**Work task**
Show all lines containing "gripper" from the data below.

⁂

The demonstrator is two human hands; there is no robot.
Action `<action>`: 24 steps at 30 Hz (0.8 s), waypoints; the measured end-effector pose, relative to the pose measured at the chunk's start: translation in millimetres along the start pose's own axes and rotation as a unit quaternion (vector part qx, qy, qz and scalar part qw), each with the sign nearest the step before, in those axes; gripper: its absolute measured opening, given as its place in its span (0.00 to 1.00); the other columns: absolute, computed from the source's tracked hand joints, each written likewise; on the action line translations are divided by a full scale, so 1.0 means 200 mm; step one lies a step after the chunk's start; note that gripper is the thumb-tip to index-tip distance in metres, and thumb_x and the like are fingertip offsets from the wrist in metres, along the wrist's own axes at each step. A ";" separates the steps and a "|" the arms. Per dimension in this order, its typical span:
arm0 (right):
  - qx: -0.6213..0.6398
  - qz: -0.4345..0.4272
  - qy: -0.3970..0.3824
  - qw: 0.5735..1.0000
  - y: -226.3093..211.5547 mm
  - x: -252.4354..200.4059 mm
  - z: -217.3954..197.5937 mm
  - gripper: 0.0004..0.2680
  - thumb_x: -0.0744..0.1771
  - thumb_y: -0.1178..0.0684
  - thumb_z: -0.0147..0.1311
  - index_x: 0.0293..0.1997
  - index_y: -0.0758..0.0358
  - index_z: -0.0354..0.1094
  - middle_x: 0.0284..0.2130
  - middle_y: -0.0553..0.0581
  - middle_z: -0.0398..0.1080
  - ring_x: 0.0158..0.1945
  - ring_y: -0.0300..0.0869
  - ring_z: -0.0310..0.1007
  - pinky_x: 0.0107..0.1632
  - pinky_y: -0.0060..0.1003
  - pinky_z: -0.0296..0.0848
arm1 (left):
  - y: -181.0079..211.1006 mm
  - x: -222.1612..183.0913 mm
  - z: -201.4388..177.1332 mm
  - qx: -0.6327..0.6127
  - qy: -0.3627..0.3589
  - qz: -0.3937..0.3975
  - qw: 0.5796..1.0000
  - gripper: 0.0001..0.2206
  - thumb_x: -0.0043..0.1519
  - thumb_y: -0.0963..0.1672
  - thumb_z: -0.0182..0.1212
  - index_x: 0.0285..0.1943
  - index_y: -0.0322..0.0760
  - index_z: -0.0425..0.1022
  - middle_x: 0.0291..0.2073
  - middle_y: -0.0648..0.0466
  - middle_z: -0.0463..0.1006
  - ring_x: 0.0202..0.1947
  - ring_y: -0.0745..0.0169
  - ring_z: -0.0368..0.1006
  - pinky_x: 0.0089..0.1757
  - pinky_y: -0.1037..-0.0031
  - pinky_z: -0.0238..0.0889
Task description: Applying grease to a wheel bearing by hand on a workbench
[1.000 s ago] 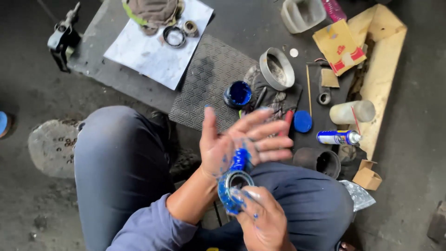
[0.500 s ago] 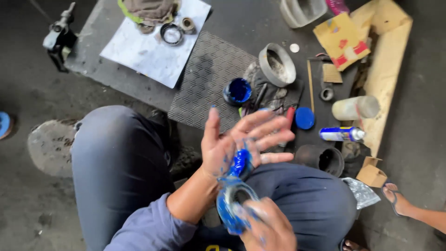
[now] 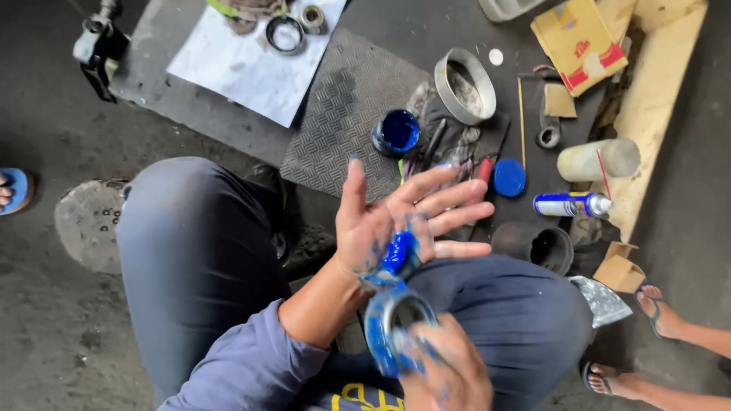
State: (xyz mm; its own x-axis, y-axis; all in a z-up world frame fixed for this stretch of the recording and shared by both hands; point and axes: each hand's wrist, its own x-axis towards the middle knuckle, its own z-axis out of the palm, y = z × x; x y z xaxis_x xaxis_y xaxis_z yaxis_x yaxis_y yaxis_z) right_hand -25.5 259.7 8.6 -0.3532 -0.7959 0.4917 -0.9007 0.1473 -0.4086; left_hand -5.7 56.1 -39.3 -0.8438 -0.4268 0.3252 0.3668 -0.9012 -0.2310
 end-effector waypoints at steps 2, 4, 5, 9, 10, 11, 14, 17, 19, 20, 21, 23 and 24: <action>0.077 -0.008 -0.072 0.994 0.00 0.13 0.03 0.09 0.61 0.61 0.62 0.42 0.56 0.75 0.39 0.54 0.77 0.42 0.49 0.78 0.51 0.37 0.76 | 0.00 -0.02 0.02 0.017 0.004 0.007 1.000 0.47 0.65 0.69 0.34 0.81 0.37 0.54 0.78 0.34 0.53 0.80 0.28 0.46 0.70 0.22 0.39; 0.163 -0.021 -0.146 0.976 -0.02 0.16 0.00 0.12 0.62 0.66 0.58 0.48 0.61 0.73 0.41 0.58 0.75 0.37 0.48 0.76 0.47 0.36 0.76 | 0.03 0.03 0.17 0.042 0.009 0.023 0.999 0.46 0.64 0.69 0.34 0.82 0.39 0.53 0.79 0.36 0.53 0.81 0.30 0.46 0.70 0.23 0.39; 0.109 -0.003 -0.127 0.986 -0.02 0.11 -0.04 0.09 0.62 0.59 0.61 0.46 0.57 0.75 0.42 0.53 0.75 0.43 0.49 0.75 0.54 0.41 0.75 | 0.05 0.08 0.30 0.008 0.174 0.012 0.985 0.51 0.57 0.69 0.28 0.81 0.35 0.49 0.78 0.31 0.50 0.79 0.25 0.43 0.67 0.23 0.36; 0.189 -0.033 -0.131 0.973 0.03 0.18 0.07 0.17 0.60 0.67 0.69 0.53 0.64 0.70 0.42 0.60 0.74 0.37 0.47 0.75 0.45 0.35 0.77 | 0.05 -0.03 0.02 0.100 -0.048 -0.017 0.994 0.48 0.64 0.70 0.30 0.82 0.40 0.55 0.75 0.29 0.58 0.77 0.23 0.53 0.74 0.30 0.42; 0.193 -0.036 -0.130 0.972 0.03 0.15 0.02 0.17 0.60 0.67 0.69 0.53 0.64 0.70 0.42 0.60 0.74 0.37 0.47 0.75 0.45 0.35 0.77 | 0.04 -0.02 0.01 0.105 -0.047 -0.015 0.993 0.48 0.64 0.70 0.30 0.82 0.40 0.55 0.75 0.29 0.58 0.77 0.23 0.53 0.74 0.30 0.42; 0.129 -0.048 -0.112 0.984 0.03 0.12 -0.02 0.09 0.63 0.57 0.63 0.47 0.59 0.73 0.42 0.56 0.74 0.39 0.49 0.75 0.49 0.40 0.77 | 0.04 -0.01 -0.01 0.072 -0.024 -0.006 0.997 0.48 0.64 0.70 0.32 0.82 0.38 0.55 0.77 0.32 0.56 0.78 0.24 0.51 0.72 0.28 0.42; 0.115 -0.048 -0.145 0.982 0.04 0.12 0.00 0.09 0.64 0.57 0.59 0.49 0.59 0.73 0.43 0.57 0.73 0.42 0.52 0.75 0.51 0.44 0.76 | 0.02 -0.06 0.03 0.047 0.015 -0.018 0.999 0.49 0.62 0.70 0.32 0.82 0.38 0.52 0.78 0.33 0.53 0.78 0.26 0.50 0.70 0.26 0.44; 0.077 -0.107 -0.118 0.984 -0.03 0.23 0.00 0.06 0.64 0.60 0.58 0.44 0.60 0.72 0.40 0.59 0.74 0.40 0.49 0.77 0.49 0.45 0.77 | 0.03 0.01 0.00 0.052 -0.008 -0.022 0.998 0.49 0.62 0.70 0.32 0.82 0.39 0.52 0.79 0.34 0.52 0.79 0.26 0.49 0.70 0.24 0.41; 0.000 -0.147 -0.074 0.986 -0.08 0.20 -0.02 0.04 0.66 0.54 0.55 0.33 0.58 0.75 0.34 0.57 0.76 0.39 0.44 0.79 0.48 0.47 0.79 | 0.01 -0.05 0.06 0.026 -0.005 0.009 1.000 0.47 0.65 0.70 0.34 0.82 0.39 0.54 0.79 0.36 0.53 0.80 0.26 0.46 0.71 0.22 0.37; 0.094 -0.100 -0.118 0.984 -0.04 0.21 0.02 0.05 0.64 0.61 0.57 0.42 0.61 0.73 0.39 0.59 0.74 0.38 0.47 0.76 0.47 0.44 0.77 | 0.01 -0.01 0.14 -0.005 0.077 -0.007 0.997 0.50 0.59 0.70 0.31 0.82 0.38 0.48 0.79 0.33 0.49 0.77 0.24 0.45 0.66 0.21 0.39; 0.186 -0.050 -0.159 0.968 0.01 0.22 0.05 0.12 0.63 0.67 0.59 0.51 0.65 0.70 0.43 0.62 0.73 0.38 0.51 0.73 0.46 0.41 0.75 | 0.02 0.03 0.21 -0.034 0.158 -0.023 0.986 0.53 0.52 0.70 0.28 0.81 0.37 0.43 0.79 0.31 0.44 0.75 0.22 0.43 0.61 0.20 0.41; 0.118 -0.071 -0.125 0.983 -0.10 0.29 0.00 0.04 0.64 0.64 0.57 0.39 0.65 0.71 0.39 0.62 0.72 0.35 0.49 0.73 0.44 0.38 0.75 | 0.01 0.01 0.05 -0.018 0.074 -0.005 0.997 0.48 0.59 0.69 0.33 0.82 0.38 0.47 0.79 0.33 0.46 0.78 0.24 0.43 0.66 0.20 0.38; 0.058 -0.085 -0.100 0.990 -0.17 0.30 -0.03 0.04 0.64 0.62 0.56 0.27 0.65 0.73 0.35 0.63 0.72 0.31 0.48 0.72 0.42 0.36 0.75 | 0.00 -0.04 -0.03 -0.003 0.000 0.020 1.000 0.44 0.66 0.67 0.37 0.82 0.39 0.52 0.80 0.35 0.49 0.80 0.26 0.43 0.71 0.21 0.34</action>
State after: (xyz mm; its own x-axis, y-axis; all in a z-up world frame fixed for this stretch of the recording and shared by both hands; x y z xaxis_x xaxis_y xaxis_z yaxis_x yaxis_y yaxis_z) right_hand -17.3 211.2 57.0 -0.1318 -0.9052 0.4041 -0.9036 -0.0580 -0.4245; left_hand -1.0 60.7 -47.7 -0.8289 -0.4623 0.3150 0.3975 -0.8830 -0.2497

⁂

**Exercise answer**
Action `<action>`: 24 steps at 30 Hz (0.8 s), waypoints; the measured end-effector pose, relative to the pose measured at the chunk's start: translation in millimetres along the start pose's own axes and rotation as a unit quaternion (vector part qx, qy, qz and scalar part qw), each with the sign nearest the step before, in those axes; gripper: its absolute measured opening, given as its place in its span (0.00 to 1.00); the other columns: absolute, computed from the source's tracked hand joints, each written likewise; on the action line translations are divided by a full scale, so 1.0 means 200 mm; step one lies a step after the chunk's start; note that gripper is the thumb-tip to index-tip distance in metres, and thumb_x and the like are fingertip offsets from the wrist in metres, along the wrist's own axes at each step. A ";" separates the steps and a "|" the arms. Per dimension in this order, its typical span:
  - gripper: 0.0004..0.2680
  - gripper: 0.0001..0.2206

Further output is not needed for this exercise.